Exercise description:
For every line that contains the string "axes", pull that line out of the material below.

Dataset section:
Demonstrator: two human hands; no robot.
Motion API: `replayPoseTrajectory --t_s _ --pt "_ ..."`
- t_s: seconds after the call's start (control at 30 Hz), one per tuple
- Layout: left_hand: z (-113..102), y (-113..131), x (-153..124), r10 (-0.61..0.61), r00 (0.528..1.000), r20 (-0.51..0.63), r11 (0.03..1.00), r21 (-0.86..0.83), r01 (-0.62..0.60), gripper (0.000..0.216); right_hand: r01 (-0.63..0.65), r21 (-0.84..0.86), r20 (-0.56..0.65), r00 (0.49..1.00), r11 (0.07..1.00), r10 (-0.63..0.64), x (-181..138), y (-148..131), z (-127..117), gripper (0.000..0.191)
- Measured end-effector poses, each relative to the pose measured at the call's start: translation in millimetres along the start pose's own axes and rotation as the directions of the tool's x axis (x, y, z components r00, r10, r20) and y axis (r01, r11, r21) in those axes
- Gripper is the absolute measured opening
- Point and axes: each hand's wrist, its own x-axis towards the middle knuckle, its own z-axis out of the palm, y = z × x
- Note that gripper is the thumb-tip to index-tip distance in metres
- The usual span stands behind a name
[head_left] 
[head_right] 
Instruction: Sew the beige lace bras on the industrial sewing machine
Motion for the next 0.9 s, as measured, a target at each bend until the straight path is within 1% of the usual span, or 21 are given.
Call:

Written response:
- Measured end-effector poses, each relative to the pose measured at the call's start: translation in millimetres along the start pose's own axes and rotation as the directions of the tool's x axis (x, y, z components r00, r10, r20) and y axis (r01, r11, r21) in those axes
- Point and axes: each hand's wrist, its own x-axis towards the middle knuckle, its own z-axis out of the palm, y = z × x

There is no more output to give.